- Exercise instructions: Every line of the listing below should be written out exactly, minus its images.

Information shown section start

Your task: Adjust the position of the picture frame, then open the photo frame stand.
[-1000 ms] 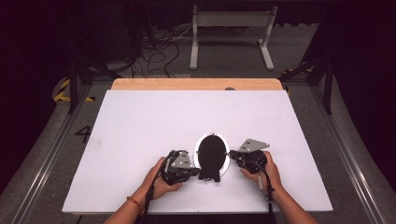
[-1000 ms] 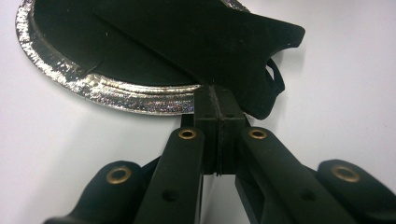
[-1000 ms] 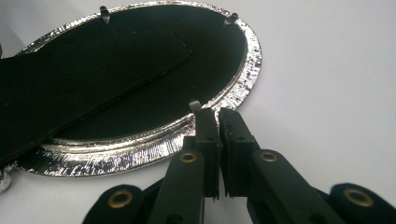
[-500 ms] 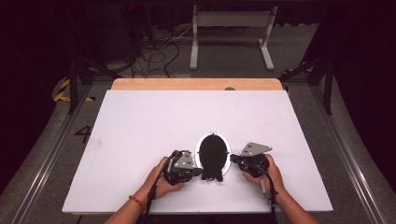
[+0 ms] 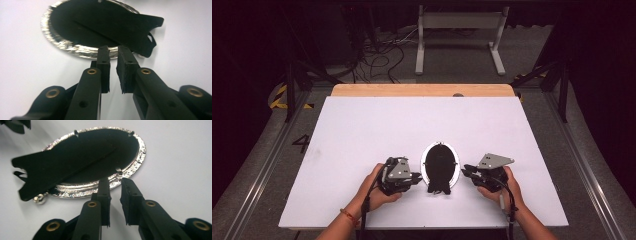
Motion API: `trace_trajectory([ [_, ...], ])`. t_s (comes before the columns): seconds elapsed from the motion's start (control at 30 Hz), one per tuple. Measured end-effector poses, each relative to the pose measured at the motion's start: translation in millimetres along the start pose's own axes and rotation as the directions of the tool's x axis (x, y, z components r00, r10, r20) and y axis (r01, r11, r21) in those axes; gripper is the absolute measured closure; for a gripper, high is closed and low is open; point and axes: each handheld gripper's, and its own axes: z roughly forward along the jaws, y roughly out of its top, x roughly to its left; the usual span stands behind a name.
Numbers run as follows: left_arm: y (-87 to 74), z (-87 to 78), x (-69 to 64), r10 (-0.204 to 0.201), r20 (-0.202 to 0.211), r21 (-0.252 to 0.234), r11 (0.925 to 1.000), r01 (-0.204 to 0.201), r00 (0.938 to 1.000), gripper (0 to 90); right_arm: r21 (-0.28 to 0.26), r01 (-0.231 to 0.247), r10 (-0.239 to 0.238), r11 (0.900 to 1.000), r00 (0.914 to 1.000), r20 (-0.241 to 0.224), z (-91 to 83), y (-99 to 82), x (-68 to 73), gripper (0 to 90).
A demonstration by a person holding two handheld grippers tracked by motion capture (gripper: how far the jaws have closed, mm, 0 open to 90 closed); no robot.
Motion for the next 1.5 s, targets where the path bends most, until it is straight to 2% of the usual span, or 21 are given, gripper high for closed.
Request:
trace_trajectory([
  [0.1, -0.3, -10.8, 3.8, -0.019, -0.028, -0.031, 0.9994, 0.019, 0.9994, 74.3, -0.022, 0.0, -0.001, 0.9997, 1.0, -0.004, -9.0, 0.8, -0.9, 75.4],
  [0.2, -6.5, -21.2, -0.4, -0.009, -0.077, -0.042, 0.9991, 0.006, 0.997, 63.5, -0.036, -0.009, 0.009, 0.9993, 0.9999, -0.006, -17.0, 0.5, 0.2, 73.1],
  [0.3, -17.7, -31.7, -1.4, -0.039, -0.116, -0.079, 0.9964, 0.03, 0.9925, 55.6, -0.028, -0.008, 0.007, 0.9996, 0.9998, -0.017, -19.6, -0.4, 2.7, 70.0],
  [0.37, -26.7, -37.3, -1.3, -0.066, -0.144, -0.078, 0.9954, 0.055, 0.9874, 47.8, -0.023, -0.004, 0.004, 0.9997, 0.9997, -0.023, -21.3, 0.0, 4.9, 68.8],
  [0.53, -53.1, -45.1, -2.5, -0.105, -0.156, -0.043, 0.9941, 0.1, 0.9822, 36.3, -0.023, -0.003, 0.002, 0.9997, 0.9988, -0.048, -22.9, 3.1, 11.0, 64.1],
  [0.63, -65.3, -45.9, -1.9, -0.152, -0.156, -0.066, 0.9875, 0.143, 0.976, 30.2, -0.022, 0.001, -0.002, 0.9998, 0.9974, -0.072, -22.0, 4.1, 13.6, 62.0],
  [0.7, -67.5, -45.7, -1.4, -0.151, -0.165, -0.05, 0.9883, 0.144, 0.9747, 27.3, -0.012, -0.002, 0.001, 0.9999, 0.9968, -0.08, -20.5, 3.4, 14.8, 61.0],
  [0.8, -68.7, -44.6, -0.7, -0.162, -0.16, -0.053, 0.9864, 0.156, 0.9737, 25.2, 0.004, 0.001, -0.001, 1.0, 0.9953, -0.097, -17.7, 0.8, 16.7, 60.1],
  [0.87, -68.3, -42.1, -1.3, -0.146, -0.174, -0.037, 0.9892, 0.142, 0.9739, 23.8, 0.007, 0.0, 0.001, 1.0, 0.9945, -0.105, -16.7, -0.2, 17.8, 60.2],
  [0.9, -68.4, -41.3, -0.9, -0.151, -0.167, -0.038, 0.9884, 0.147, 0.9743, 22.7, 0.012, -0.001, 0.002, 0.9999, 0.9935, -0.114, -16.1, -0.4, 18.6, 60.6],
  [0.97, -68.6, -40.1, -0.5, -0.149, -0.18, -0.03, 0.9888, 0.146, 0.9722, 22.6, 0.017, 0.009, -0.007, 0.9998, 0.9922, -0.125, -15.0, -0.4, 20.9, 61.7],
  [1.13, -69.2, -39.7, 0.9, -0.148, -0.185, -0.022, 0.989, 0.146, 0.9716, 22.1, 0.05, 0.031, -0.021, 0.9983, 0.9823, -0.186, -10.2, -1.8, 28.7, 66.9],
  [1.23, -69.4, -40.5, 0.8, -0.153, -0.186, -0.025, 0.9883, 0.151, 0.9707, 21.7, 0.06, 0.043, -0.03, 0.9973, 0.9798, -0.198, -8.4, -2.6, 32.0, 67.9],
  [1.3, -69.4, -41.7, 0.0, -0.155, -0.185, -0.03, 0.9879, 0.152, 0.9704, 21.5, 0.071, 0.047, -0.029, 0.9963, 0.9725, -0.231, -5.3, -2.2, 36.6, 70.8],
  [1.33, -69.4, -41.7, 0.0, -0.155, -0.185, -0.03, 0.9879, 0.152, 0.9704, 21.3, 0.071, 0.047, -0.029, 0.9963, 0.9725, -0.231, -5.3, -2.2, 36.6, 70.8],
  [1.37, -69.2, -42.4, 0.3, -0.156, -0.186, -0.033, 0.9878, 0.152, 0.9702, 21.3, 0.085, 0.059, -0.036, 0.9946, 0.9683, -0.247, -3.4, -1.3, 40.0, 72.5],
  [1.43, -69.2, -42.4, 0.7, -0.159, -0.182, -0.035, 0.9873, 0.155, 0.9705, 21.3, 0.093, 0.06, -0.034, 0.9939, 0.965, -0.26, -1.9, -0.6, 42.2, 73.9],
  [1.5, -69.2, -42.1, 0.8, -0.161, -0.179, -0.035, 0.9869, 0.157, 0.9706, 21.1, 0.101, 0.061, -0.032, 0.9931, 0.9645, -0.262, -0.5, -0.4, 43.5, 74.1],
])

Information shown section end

- Exercise solution:
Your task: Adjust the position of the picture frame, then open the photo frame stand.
[-1000 ms] 
[-1000 ms] 
[-1000 ms] 
[-500 ms] 
[+0 ms] 
Motion API: `trace_trajectory([ [_, ...], ])`. t_s (comes before the columns): seconds elapsed from the motion's start (control at 30 Hz), one per tuple. Measured end-effector poses, each relative to the pose measured at the motion's start: translation in millimetres along the start pose's own axes and rotation as the directions of the tool's x axis (x, y, z components r00, r10, r20) and y axis (r01, r11, r21) in those axes; gripper is the absolute measured closure; for a gripper, high is closed and low is open; point and axes: each handheld gripper's, and its own axes: z roughly forward along the jaws, y roughly out of its top, x roughly to its left; the usual span stands behind a name.
Numbers run as follows: left_arm: y (-87 to 74), z (-87 to 78), x (-69 to 64), r10 (-0.204 to 0.201), r20 (-0.202 to 0.211), r21 (-0.252 to 0.234), r11 (0.925 to 1.000), r01 (-0.204 to 0.201), r00 (0.938 to 1.000), gripper (0 to 90); right_arm: r21 (-0.28 to 0.26), r01 (-0.231 to 0.247), r10 (-0.239 to 0.238), r11 (0.900 to 1.000), r00 (0.914 to 1.000), r20 (-0.241 to 0.224), z (-91 to 83), y (-99 to 82), x (-68 to 73), gripper (0 to 90).
A demonstration by a person holding two handheld grippers tracked by motion capture (gripper: how far the jaws have closed, mm, 0 open to 90 closed); no robot.
Motion for the next 1.5 s, targets where the path bends most, until it is straight to 2% of the usual span, or 21 are given, gripper high for closed.
Request:
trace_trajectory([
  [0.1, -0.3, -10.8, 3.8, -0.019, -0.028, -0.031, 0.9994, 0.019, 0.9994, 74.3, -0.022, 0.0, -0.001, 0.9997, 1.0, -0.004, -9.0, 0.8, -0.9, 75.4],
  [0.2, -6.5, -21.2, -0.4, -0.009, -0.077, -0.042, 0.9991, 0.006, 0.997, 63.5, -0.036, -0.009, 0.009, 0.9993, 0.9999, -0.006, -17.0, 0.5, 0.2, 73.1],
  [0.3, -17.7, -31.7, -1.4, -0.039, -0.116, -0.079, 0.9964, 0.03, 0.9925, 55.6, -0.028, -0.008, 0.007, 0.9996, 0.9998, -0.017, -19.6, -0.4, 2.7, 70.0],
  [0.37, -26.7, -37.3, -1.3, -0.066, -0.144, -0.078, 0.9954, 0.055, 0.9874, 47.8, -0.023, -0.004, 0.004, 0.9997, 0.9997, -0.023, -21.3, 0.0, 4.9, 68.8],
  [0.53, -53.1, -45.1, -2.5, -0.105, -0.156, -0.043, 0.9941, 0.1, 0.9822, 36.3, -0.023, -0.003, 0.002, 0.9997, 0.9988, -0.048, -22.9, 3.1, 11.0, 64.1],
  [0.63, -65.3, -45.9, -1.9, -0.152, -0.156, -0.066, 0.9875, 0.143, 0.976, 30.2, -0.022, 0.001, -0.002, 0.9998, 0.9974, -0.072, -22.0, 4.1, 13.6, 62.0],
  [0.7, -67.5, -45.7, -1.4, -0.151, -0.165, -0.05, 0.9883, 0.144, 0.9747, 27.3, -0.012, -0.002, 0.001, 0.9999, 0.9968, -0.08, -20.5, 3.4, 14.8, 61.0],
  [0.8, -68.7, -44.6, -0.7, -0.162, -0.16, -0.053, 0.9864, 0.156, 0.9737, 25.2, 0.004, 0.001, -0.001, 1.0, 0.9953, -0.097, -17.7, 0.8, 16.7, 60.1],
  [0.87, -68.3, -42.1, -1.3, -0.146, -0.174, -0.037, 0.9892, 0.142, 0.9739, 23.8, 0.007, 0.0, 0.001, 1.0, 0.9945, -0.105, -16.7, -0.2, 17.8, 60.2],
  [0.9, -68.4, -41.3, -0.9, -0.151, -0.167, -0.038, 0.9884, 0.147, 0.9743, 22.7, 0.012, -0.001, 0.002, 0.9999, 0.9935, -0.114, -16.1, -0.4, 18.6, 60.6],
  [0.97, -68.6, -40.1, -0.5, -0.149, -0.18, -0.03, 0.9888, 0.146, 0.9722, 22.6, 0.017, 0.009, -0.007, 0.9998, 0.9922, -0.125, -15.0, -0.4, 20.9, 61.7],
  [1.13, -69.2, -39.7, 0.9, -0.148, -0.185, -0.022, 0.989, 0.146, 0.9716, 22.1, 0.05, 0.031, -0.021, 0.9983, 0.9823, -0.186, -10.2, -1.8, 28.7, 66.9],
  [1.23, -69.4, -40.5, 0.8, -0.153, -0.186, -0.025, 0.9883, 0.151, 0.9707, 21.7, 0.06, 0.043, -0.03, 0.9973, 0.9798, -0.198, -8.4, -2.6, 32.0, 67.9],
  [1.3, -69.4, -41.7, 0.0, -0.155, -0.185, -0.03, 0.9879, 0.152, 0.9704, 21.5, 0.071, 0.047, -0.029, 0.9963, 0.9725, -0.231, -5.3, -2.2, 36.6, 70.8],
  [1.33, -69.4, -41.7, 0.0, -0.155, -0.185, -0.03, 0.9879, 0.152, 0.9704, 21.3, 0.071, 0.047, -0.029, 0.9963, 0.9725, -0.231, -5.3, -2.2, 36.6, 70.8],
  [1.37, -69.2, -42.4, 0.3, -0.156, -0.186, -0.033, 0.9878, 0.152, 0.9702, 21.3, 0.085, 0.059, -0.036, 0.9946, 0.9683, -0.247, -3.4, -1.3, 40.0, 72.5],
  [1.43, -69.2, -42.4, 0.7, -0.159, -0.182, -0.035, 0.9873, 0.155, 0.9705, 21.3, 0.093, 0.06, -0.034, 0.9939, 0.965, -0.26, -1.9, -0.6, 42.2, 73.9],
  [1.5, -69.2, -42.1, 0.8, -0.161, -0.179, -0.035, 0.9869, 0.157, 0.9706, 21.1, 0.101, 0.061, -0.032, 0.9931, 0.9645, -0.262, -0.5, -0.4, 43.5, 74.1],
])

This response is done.